Exercise:
Please output the entries below from the line that contains "Trace the outline of the hand-held left gripper right" through the final line, reproduced exactly and alone.
━━━━━━━━
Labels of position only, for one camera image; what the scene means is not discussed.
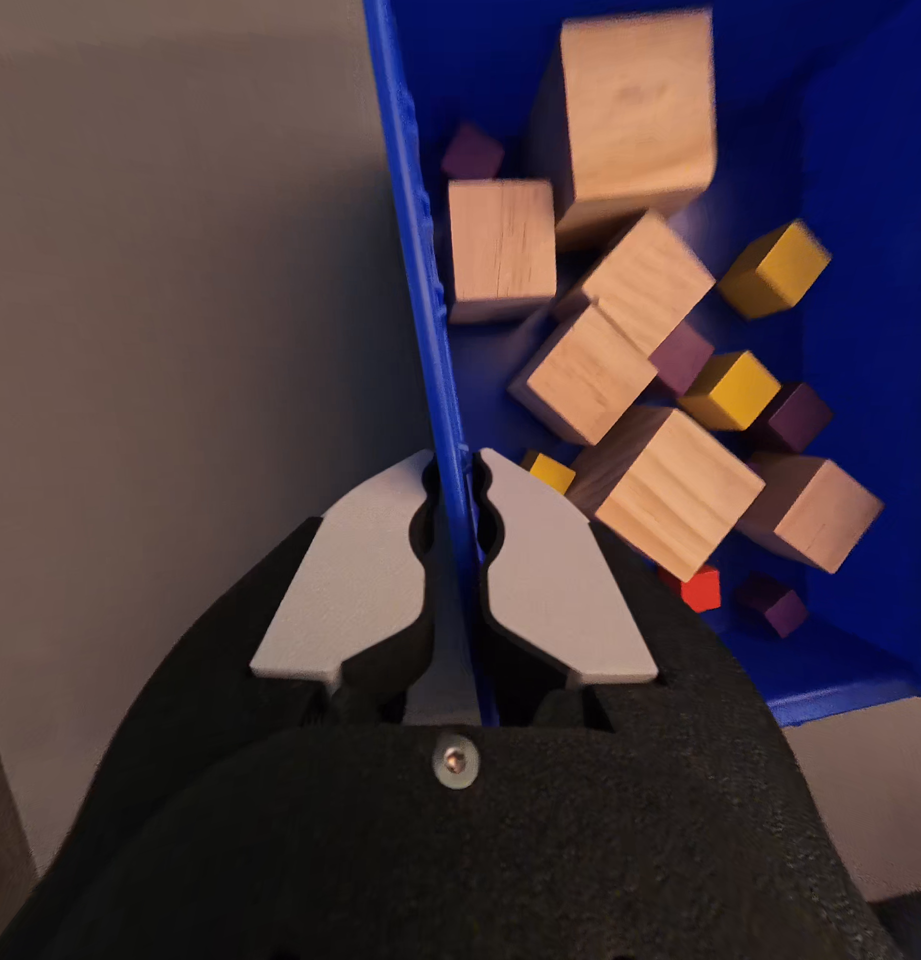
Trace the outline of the blue plastic box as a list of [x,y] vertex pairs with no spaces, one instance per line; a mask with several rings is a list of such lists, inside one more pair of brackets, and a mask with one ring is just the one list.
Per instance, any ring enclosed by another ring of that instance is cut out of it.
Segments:
[[506,394],[552,330],[449,330],[435,257],[446,240],[439,160],[460,121],[508,150],[563,21],[710,6],[719,157],[675,221],[715,275],[801,217],[832,261],[800,305],[745,322],[717,294],[692,321],[721,350],[752,350],[832,408],[810,453],[885,503],[836,574],[732,534],[714,564],[731,594],[753,570],[797,590],[808,621],[772,639],[728,608],[707,614],[782,727],[921,695],[921,2],[363,2],[406,282],[441,464],[465,618],[476,594],[470,455],[560,442]]

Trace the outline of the pile of wooden cubes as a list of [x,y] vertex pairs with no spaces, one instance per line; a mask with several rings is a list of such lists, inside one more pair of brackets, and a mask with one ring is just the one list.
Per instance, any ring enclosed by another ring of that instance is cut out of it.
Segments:
[[718,160],[708,7],[568,19],[520,149],[458,125],[440,162],[447,321],[495,405],[574,457],[523,467],[617,533],[689,609],[723,605],[730,533],[836,572],[882,510],[806,450],[832,413],[776,346],[718,349],[698,310],[791,315],[830,263],[801,219],[712,269],[678,226]]

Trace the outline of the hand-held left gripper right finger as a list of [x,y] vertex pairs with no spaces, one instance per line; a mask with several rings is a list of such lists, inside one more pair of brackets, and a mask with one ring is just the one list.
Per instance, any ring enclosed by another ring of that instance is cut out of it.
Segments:
[[480,595],[487,624],[569,687],[645,685],[652,653],[587,517],[492,448],[476,454]]

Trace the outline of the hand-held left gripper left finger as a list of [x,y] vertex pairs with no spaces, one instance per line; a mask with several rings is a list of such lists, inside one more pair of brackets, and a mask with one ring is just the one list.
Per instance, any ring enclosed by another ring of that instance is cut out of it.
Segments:
[[250,662],[260,678],[324,687],[407,687],[355,659],[418,626],[425,610],[424,552],[411,525],[429,506],[420,450],[361,482],[325,510],[310,547]]
━━━━━━━━
Written answer:
Trace the outline of the hand-held left gripper right finger as a list of [x,y] vertex pairs with no spaces, one instance per line; a mask with several rings is a list of such lists, inside one more pair of brackets, and a mask with one ring is just the one list.
Per instance, any ring enclosed by another ring of that instance is cut out of it.
Segments:
[[480,595],[487,624],[569,687],[645,685],[652,653],[587,517],[492,448],[476,454]]

Trace the outline of the hand-held left gripper left finger as a list of [x,y] vertex pairs with no spaces, one instance per line; a mask with several rings is a list of such lists, inside one more pair of brackets, and a mask with one ring is just the one list.
Per instance, any ring enclosed by another ring of that instance is cut out of it.
Segments:
[[250,662],[260,678],[324,687],[407,687],[355,659],[418,626],[425,610],[424,552],[411,525],[429,506],[420,450],[361,482],[325,510],[310,547]]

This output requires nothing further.